Fault-Tolerant Systems with Erlang/OTP Supervision Trees
In 2007, as web traffic explodes, everyone is talking about scalability. But in the Erlang world, we've been solving these problems since the 80s at Ericsson. The secret isn't just "concurrency"—it's fault tolerance. In Erlang, we don't try to write perfect, bug-free code. Instead, we use the "Let It Crash" philosophy.
The Supervisor Pattern
The heart of an OTP (Open Telecom Platform) application is the Supervision Tree. A supervisor is a process whose sole job is to watch its children (workers or other supervisors) and restart them if they crash.
Defining a Simple Supervisor
In Erlang R11B, a supervisor implements the supervisor behavior. Here is how we define a supervisor for a hypothetical TCP server:
-module(my_app_sup).
-behaviour(supervisor).
-export([start_link/0, init/1]).
start_link() ->
supervisor:start_link({local, ?MODULE}, ?MODULE, []).
init([]) ->
% Restart strategy: one_for_one
% If a child crashes, only that child is restarted.

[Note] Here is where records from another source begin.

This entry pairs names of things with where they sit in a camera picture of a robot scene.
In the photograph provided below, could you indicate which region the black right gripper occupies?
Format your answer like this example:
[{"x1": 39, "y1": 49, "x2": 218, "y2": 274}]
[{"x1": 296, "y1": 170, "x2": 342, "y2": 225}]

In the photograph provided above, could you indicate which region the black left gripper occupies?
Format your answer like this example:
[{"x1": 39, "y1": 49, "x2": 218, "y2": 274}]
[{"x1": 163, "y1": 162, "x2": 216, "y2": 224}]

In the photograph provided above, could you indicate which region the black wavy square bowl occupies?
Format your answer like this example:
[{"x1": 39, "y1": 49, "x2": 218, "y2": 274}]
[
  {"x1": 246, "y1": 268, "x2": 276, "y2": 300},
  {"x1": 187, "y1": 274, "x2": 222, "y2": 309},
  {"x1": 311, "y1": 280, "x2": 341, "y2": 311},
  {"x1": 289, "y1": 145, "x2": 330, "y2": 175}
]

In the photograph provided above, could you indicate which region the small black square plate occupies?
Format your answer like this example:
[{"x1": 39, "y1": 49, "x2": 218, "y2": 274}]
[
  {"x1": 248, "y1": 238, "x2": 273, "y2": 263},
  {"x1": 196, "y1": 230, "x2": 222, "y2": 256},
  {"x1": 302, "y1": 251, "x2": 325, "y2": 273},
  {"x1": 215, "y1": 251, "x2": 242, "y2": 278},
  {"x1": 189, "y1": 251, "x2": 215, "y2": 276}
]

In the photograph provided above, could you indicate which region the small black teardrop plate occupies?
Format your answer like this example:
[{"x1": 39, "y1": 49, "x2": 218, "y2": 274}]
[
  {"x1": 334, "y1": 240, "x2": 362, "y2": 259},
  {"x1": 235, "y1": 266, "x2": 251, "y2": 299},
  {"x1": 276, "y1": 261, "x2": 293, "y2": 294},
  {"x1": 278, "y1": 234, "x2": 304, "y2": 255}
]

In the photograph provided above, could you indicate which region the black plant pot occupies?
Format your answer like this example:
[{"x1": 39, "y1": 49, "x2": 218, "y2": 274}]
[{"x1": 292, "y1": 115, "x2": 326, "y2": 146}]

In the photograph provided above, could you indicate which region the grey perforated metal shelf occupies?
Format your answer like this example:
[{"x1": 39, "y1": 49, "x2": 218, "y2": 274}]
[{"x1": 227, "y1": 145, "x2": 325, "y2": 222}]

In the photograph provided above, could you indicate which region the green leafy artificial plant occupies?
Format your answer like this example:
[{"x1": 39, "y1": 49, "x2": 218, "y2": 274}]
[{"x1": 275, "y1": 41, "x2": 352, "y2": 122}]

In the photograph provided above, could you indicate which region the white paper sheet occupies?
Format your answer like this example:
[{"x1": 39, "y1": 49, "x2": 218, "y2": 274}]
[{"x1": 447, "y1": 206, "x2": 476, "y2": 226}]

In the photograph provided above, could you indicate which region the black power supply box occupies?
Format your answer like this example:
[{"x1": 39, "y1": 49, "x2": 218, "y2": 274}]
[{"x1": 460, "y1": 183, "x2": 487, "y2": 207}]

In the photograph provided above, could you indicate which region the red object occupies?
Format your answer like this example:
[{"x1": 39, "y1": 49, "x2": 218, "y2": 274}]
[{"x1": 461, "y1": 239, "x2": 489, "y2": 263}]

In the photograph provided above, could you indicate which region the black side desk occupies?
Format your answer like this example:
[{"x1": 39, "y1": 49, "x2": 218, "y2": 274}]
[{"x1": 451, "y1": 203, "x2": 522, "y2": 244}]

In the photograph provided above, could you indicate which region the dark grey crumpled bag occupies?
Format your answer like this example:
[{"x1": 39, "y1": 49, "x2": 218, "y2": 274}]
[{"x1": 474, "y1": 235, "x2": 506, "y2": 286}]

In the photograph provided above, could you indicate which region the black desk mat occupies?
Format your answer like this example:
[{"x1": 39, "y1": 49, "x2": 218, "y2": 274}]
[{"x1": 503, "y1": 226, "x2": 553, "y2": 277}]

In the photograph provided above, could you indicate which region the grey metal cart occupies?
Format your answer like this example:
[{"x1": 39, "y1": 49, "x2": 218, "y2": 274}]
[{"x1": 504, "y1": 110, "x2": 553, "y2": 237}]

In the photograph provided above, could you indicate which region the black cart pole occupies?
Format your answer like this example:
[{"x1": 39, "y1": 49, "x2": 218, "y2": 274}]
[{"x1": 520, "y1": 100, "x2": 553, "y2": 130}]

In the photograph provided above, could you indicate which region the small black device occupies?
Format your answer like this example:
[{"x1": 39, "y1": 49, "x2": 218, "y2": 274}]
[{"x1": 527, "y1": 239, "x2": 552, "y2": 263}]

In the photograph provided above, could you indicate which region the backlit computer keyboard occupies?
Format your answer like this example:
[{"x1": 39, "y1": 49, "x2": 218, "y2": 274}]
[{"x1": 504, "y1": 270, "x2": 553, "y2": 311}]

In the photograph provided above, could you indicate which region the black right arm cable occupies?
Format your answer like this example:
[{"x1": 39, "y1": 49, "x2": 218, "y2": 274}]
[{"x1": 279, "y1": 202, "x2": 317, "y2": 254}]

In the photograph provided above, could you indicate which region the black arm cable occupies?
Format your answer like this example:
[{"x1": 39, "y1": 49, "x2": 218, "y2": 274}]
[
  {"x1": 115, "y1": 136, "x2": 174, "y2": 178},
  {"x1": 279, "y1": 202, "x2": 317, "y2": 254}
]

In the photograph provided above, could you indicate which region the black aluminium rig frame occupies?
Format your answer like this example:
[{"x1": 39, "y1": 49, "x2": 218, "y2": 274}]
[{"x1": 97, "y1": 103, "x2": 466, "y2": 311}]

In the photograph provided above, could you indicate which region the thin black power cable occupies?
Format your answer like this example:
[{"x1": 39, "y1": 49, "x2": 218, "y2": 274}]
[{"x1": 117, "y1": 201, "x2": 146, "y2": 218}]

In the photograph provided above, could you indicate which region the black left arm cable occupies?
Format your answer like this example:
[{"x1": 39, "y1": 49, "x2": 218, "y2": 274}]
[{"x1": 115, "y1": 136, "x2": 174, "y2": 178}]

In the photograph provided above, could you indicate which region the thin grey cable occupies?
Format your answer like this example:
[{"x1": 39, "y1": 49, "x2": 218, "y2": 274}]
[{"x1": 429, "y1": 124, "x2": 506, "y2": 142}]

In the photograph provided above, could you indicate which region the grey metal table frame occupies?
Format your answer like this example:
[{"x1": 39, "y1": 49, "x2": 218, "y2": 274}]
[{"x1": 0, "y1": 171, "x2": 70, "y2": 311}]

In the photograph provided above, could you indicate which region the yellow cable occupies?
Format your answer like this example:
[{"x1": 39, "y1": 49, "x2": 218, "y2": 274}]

RestartStrategy = {one_for_one, 5, 10}, % 5 restarts in 10 seconds
Server = {my_server, {my_server, start_link, []},
permanent, 2000, worker, [my_server]},
{ok, {RestartStrategy, [Server]}}.
Restart Strategies
The RestartStrategy defines how the supervisor reacts to a crash:
- one_for_one: Only the crashed process is restarted.
- one_for_all: If one child crashes, restart all of them. Use this if your processes are tightly coupled.
- rest_for_one: If a child crashes, restart it and any children started after it in the list.
Why This Works
When a process in Erlang crashes due to an unhandled exception or a "badmatch," it sends an exit signal to its linked supervisor. Because the supervisor is isolated and has a very simple state, it's unlikely to crash itself. It simply spawns a fresh version of the worker process in a known good state.
This hierarchical approach allows us to build systems with "Nine Nines" availability. If a low-level worker crashes, the supervisor handles it. If the supervisor crashes, its own supervisor handles that. The crash only propagates as far as necessary to clear the corrupted state.